Your answer consists of the lines in the data that contain "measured". Copy each of them.

*** Opening of Given material ***

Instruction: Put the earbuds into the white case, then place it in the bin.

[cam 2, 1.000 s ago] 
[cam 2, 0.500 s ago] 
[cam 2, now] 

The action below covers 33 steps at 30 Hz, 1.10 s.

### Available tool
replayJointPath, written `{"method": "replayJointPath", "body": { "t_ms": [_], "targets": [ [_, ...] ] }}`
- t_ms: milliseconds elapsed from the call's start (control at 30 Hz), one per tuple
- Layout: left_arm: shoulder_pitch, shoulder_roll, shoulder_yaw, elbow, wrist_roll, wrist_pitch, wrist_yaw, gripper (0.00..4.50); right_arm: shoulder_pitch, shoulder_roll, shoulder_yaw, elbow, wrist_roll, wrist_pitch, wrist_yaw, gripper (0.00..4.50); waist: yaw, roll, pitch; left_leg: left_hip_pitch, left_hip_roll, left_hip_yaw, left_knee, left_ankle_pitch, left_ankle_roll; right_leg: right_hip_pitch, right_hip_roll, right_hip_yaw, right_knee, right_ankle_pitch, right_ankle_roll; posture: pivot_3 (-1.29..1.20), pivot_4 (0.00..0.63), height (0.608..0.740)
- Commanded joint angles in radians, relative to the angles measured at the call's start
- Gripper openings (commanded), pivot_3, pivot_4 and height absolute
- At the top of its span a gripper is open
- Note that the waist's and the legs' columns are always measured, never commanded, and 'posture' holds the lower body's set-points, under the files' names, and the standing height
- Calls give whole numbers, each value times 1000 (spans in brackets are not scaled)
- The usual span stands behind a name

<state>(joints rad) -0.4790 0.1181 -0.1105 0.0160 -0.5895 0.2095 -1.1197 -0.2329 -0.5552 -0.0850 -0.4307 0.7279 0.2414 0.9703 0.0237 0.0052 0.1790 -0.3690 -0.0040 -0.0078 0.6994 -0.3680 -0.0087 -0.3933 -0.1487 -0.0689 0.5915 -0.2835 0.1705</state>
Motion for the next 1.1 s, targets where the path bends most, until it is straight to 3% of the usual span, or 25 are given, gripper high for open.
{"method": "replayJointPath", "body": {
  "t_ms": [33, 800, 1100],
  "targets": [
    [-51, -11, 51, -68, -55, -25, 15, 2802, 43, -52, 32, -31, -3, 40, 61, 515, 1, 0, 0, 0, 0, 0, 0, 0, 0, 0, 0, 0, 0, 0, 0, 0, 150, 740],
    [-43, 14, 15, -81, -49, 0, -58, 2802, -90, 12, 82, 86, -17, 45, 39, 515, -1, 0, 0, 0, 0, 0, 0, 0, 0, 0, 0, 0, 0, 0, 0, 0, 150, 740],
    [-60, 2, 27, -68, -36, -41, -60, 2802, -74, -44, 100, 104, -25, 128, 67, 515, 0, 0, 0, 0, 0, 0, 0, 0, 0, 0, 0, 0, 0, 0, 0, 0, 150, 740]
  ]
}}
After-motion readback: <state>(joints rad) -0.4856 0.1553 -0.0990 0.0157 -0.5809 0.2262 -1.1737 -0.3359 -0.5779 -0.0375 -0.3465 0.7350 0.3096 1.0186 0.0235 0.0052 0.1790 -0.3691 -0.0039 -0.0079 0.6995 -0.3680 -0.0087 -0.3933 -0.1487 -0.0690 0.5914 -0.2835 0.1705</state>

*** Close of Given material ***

◆ Final answer
- Commanded joint angles in radians, relative to the angles measured at the call's start
- Note that the waist's and the legs' columns are always measured, never commanded, and 'posture' holds the lower body's set-points, under the files' names, and the standing height

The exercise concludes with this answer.